Hashemian Seyed Mohammadreza, Jamaati Hamidreza, Farzanegan Bidgoli Behrooz, Farrokhi Farin Rashid, Malekmohammad Majid, Roozdar Sepehr, Mohajerani Seyed Amir, Bagheri Ahmad, Radmnand Golnar, Hatami Behzad, Chitsazan Mandana

机构信息

Chronic Respiratory Disease Research Center, National Research Institute of Tuberculosis and Lung Diseases (NRITLD), Shahid Beheshti University of Medical Sciences, Tehran, Iran.

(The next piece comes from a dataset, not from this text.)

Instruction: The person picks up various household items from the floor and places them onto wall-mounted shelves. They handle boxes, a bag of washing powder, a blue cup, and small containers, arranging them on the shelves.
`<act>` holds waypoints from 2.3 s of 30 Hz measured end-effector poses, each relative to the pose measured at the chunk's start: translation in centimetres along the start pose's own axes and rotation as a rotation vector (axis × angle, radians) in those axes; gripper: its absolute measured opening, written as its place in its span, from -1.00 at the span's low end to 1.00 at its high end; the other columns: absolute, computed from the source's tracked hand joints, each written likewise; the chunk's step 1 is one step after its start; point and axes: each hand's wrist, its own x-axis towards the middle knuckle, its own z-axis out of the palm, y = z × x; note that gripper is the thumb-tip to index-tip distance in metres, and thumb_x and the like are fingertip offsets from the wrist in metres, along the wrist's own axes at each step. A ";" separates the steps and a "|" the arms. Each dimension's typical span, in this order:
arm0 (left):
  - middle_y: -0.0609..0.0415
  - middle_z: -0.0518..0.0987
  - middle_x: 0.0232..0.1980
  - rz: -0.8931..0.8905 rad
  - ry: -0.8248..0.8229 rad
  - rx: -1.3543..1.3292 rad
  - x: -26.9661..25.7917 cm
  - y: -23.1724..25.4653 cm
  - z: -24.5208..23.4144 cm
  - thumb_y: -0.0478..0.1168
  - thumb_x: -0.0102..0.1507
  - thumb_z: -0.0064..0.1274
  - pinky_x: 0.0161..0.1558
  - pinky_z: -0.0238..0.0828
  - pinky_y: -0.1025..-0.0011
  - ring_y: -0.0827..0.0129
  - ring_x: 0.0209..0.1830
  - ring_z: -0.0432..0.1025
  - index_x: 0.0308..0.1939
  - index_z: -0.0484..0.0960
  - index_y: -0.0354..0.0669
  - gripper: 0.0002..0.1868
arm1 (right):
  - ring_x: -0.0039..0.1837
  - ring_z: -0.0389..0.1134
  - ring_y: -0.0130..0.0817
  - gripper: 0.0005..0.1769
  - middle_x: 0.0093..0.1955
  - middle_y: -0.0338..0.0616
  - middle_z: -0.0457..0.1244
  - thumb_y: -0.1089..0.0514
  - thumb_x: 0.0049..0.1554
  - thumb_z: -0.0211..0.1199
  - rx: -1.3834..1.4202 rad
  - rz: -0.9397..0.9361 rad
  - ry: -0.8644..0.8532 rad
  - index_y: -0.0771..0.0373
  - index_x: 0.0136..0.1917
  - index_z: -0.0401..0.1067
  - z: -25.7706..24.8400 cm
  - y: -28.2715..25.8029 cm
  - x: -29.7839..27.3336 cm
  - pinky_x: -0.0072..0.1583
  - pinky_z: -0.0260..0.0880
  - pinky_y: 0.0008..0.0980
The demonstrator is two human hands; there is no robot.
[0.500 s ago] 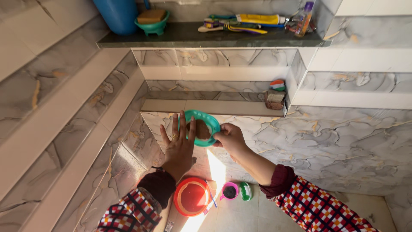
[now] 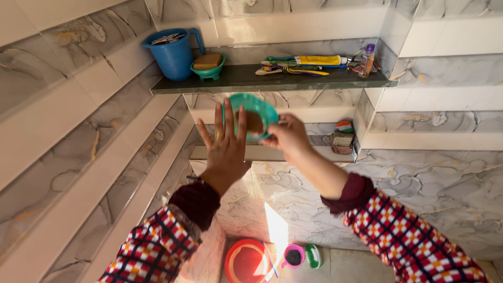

Tobacco Prevention and Control Research Center, NRITLD, Shahid Beheshti University of Medical Sciences, Tehran, Iran.

出版信息

Tanaffos. 2016;15(2):89-95.

Abstract

BACKGROUND

Acute Kidney Injury (AKI) is an unsolved clinical problem in critical care patients with a high mortality rate, increasing incidence, and no definitive therapy. We studied the incidence, risk factors, and mortality associated with AKI in ICU patients.

MATERIALS AND METHODS

In a prospective study, patient demographics, reason for hospitalization, reason for ICU admission, Length of ICU stay, laboratory data, and Vital signs were recorded in prepared forms during the ICU stay. AKI was defined as an increase in serum creatinine (SCr) of ≥ 0.3mg/dl from the baseline.

RESULTS

A total of 200 patients who were enrolled in our study; 134 (67%) did not develop AKI during their ICU stay while 66 (33%) developed AKI (SCr ≥ 0.3) according to the AKIN definition. Patients with AKI had higher APACHE II scores (12.3±5.6 vs. 6.9±3.6; P< 0.001), longer ICU stays (7.6±7.6 vs. 3.7±2.8 days respectively; P< 0.001), and higher mortality (19.7% vs. 0.7%; P< 0.001).

CONCLUSION

The AKIN criteria are clinically valid and can be a good predictor of mortality and patient outcome in addition to APACHE II score in ICU patients.

摘要

背景

急性肾损伤(AKI)是重症监护患者中一个尚未解决的临床问题,死亡率高、发病率上升且尚无确切治疗方法。我们研究了重症监护病房(ICU)患者中与AKI相关的发病率、危险因素和死亡率。

材料与方法

在一项前瞻性研究中,在ICU住院期间,以预先准备好的表格记录患者的人口统计学资料、住院原因、入住ICU的原因、ICU住院时间、实验室数据和生命体征。AKI定义为血清肌酐(SCr)较基线水平升高≥0.3mg/dl。

结果

共有200名患者纳入我们的研究;根据AKIN定义,134名(67%)患者在ICU住院期间未发生AKI,而66名(33%)患者发生了AKI(SCr≥0.3)。发生AKI的患者APACHE II评分更高(分别为12.3±5.6 vs. 6.9±3.6;P<0.001),ICU住院时间更长(分别为7.6±7.6天 vs. 3.7±2.8天;P<0.001),死亡率更高(19.7% vs. 0.7%;P<0.001)。

结论

AKIN标准在临床上是有效的,除了APACHE II评分外,还可以很好地预测ICU患者的死亡率和预后。